WORK TASK:
In the material below, find each line with the word "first" and copy it.

DATASET ENTRIES:
▽
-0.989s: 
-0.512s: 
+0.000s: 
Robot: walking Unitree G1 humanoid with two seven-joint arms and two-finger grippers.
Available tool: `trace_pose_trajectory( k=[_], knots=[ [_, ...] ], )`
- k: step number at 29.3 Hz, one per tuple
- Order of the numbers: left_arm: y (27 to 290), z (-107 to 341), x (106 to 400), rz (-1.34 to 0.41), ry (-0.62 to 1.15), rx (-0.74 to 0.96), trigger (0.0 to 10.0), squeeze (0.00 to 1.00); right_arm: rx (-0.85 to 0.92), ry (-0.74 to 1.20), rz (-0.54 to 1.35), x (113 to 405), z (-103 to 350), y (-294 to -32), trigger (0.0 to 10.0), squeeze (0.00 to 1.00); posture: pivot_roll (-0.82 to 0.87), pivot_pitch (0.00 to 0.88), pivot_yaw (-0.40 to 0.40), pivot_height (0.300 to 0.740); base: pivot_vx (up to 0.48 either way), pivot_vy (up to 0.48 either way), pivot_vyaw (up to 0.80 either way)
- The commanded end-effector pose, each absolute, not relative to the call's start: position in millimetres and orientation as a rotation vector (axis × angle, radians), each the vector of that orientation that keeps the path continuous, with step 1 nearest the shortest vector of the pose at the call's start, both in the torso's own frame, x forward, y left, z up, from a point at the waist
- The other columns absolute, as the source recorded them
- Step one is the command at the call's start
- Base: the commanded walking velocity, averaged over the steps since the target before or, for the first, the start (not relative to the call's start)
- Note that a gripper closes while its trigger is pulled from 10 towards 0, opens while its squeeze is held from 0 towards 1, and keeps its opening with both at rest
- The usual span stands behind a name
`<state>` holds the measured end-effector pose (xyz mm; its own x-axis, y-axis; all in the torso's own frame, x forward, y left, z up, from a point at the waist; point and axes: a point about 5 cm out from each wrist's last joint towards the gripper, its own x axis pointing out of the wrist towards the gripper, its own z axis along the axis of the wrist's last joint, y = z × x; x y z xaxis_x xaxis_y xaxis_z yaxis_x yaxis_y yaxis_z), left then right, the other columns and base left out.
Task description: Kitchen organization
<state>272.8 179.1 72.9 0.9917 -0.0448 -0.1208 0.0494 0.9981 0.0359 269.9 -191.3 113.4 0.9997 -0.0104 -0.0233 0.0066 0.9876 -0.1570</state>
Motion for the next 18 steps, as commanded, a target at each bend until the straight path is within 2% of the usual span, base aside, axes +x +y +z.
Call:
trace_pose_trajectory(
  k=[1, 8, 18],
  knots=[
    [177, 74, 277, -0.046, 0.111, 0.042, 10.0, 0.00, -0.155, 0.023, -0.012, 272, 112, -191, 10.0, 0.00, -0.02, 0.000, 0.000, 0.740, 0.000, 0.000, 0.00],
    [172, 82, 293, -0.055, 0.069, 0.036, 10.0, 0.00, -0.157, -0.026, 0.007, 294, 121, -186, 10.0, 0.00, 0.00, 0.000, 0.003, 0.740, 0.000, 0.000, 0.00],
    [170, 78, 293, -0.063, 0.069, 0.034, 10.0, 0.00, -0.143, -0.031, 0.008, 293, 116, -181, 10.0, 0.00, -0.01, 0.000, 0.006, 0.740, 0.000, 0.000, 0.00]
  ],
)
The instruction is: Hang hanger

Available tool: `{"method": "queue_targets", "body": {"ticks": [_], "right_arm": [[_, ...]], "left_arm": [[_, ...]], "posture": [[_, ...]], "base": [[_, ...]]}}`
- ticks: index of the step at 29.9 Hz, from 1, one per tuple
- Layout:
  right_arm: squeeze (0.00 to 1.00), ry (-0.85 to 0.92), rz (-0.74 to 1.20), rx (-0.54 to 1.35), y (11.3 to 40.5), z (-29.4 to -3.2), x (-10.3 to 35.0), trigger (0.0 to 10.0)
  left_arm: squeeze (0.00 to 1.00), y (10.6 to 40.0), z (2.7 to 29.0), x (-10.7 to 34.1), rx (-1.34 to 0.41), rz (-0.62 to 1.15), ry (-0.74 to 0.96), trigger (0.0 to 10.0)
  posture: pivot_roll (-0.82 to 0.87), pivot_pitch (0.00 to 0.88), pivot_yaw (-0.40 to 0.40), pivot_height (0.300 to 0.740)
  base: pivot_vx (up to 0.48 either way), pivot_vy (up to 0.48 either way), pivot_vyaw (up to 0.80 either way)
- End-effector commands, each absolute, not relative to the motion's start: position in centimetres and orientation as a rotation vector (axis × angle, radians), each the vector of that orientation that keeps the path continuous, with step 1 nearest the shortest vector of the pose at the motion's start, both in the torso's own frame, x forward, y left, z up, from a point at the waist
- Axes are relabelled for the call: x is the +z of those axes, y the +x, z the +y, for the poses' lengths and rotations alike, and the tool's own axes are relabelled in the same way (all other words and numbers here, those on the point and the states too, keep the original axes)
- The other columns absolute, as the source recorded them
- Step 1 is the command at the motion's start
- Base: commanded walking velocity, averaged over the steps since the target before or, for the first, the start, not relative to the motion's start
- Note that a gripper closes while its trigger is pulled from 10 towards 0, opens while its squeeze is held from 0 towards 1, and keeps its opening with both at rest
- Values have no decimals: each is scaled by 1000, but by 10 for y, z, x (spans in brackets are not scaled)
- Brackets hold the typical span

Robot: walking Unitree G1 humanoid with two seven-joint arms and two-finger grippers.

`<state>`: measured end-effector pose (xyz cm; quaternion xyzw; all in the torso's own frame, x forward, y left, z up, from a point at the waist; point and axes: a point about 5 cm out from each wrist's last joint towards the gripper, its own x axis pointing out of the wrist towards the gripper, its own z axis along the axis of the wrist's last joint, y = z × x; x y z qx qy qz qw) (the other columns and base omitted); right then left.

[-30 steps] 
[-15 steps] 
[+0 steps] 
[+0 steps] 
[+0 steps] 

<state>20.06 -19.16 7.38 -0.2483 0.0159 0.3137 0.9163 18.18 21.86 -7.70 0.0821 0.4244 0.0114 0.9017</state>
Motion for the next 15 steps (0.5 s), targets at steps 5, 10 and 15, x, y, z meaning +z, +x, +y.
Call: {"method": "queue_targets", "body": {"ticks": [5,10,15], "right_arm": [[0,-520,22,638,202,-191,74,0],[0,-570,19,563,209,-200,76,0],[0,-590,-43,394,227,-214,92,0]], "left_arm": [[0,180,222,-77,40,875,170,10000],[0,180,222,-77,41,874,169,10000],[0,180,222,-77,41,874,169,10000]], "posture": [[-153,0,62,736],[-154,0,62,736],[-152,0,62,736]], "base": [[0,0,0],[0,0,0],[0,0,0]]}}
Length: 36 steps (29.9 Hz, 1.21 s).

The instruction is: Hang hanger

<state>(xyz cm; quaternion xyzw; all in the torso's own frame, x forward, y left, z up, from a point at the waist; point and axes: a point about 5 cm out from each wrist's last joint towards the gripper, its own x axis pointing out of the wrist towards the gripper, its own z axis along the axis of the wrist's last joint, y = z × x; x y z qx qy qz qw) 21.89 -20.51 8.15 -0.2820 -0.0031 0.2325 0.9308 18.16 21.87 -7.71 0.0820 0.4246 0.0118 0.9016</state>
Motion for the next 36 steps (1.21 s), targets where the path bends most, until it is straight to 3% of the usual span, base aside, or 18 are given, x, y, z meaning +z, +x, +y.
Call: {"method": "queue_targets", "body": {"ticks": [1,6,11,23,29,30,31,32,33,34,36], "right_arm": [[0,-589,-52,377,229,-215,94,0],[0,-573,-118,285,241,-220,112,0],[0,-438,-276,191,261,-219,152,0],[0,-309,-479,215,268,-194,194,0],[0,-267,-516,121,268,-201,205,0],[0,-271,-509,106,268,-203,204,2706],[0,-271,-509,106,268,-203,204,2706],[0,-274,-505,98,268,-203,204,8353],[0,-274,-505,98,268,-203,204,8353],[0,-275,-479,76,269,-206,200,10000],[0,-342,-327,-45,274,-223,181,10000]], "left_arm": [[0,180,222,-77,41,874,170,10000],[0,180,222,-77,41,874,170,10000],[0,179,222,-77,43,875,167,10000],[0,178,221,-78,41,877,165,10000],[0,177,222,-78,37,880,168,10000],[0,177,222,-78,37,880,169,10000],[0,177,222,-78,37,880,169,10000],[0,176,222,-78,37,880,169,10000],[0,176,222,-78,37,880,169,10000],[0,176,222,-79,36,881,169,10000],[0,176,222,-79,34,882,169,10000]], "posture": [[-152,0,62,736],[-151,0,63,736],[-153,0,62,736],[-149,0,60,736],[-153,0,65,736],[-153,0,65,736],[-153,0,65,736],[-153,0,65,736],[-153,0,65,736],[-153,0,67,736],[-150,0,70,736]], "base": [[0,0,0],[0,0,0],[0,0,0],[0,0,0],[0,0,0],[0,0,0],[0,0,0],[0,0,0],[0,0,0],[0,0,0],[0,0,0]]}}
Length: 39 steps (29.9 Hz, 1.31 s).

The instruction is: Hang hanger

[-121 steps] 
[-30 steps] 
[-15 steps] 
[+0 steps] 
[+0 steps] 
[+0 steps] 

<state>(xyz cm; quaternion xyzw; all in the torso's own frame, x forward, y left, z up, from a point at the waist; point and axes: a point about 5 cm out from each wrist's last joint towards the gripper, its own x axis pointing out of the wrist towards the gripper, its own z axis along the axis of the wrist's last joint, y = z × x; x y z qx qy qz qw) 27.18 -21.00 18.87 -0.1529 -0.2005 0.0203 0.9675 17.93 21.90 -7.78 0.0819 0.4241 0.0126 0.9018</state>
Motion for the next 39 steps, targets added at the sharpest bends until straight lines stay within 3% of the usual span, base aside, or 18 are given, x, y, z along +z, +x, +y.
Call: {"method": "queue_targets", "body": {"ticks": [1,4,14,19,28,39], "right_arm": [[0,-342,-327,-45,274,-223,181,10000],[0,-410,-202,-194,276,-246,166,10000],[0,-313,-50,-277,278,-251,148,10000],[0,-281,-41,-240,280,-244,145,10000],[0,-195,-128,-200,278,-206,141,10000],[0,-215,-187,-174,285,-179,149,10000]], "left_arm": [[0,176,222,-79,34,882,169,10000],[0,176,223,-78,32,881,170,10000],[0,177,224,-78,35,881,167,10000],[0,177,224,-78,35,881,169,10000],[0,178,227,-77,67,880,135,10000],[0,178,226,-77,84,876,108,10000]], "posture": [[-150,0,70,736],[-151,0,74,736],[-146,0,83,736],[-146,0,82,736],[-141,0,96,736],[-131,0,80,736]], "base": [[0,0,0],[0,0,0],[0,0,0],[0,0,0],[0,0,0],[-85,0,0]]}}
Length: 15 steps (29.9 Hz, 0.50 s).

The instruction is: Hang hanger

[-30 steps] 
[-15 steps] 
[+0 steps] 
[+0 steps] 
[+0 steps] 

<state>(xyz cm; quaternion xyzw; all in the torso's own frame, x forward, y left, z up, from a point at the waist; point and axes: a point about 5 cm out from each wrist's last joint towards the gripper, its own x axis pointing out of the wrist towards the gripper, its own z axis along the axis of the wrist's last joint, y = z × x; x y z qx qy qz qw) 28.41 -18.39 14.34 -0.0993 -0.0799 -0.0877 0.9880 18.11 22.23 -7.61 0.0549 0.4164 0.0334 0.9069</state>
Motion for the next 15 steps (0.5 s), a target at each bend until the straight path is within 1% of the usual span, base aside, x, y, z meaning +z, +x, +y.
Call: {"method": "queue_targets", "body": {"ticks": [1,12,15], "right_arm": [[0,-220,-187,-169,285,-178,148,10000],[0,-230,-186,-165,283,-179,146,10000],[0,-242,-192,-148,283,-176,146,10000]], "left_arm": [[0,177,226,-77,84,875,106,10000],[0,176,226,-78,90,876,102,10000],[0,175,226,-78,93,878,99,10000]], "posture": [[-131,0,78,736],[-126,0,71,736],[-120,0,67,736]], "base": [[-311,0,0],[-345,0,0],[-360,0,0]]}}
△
RESPONSE BELOW:
- Base: the commanded walking velocity, averaged over the steps since the target before or, for the first, the start (not relative to the call's start)
- Base: commanded walking velocity, averaged over the steps since the target before or, for the first, the start, not relative to the motion's start

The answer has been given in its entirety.